Tens of thousands of people marched in downtown Madrid on Saturday to protest the government's anti-terrorism policies and its willingness to negotiate with the armed Basque separatist group ETA.
Crying "Zapatero, resign," referring to Spanish Prime Minister Jose Luis Rodriguez Zapatero, marchers mobilized by the Association of the Victims of Terrorism (AVT) waved placards scrawled with "Not in my name!" and "Memory, dignity and justice."
Others in the demonstration, which also had the support of the right-wing opposition Popular Party (PP) and the Catholic Church, bore photos of some of the 800 people killed by ETA during its 40-year campaign to establish a Basque state in northeast Spain and southwest France.
The PP-led Madrid government said 1.4 million people turned out for the demonstration, more than 10 times the police estimate of 110,000.
The AVT and right-wing parties accuse Zapatero's socialist government of negotiating secretly with ETA.
The government denies this and says ETA must lay down its arms as a precondition for any talks.
AVT rented 200 buses to bring people to the capital from all over Spain with the aim of matching the success of a rally it staged last July, which drew hundreds of thousands of people to the capital.

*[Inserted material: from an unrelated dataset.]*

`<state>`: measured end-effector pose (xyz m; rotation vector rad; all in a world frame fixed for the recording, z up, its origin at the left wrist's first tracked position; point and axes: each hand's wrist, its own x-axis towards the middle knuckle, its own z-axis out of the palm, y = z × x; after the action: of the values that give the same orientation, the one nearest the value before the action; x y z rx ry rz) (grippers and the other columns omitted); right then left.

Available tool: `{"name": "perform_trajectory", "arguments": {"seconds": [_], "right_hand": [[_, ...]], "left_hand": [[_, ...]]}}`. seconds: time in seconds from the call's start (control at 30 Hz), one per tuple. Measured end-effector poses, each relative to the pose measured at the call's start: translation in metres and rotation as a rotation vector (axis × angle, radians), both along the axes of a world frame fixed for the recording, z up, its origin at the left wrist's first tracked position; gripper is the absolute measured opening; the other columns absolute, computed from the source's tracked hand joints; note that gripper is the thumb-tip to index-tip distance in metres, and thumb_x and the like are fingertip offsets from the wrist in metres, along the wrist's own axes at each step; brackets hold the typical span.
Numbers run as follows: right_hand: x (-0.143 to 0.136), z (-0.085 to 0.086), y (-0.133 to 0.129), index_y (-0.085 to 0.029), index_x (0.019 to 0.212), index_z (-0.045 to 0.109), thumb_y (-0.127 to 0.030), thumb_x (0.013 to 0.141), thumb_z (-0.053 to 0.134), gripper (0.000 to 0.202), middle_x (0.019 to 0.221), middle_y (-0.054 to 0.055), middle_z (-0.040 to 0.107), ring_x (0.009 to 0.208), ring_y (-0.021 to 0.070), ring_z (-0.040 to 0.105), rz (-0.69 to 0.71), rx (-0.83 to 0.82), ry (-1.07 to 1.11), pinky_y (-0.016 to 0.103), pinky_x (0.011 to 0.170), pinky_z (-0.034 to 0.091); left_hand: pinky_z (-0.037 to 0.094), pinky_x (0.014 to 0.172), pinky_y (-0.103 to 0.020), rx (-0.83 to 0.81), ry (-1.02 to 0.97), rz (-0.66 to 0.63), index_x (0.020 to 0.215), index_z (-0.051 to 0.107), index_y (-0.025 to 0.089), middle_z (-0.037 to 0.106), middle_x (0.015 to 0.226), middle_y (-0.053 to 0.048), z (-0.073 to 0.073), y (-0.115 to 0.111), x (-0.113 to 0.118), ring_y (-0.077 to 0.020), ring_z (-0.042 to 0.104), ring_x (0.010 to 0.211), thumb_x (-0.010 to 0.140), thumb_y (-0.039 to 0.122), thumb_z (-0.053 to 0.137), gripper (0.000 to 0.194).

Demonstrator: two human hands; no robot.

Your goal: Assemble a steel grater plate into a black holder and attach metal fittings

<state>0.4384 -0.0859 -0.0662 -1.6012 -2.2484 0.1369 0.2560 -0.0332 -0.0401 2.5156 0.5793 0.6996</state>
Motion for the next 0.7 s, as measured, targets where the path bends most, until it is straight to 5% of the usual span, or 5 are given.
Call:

Public opinion in Spain about ETA has become even more polarized as Zapatero began talking in recent months about entering into a peace process and hinting "the beginning of the end" of the group was in sight.
But ETA put Zapatero on the back foot one week ago when it called on Basques to take "new steps" towards peace but failed to declare an expected truce.
On Saturday it released another statement saying that "respect [of the right] of all citizens of the Basque Country to decide" their future was key to resolving the conflict.
Like most people in Spain, the organizers of Saturday's march are against any political concessions, such as offering the recognition of self-determination, or pardons for prisoners, in return for an ETA ceasefire.
Such opinions are however not unanimous. Some ETA victims, most of them Basque socialist legislators, on Wednesday gave their support to Zapatero's efforts "in the hope that future generations might live in peace and freedom."
The widow of Fernando Baesa, a Basque socialist assassinated by ETA six years ago, released a statement on Saturday saying such demonstrations were divisive and only strengthened those bent on violence.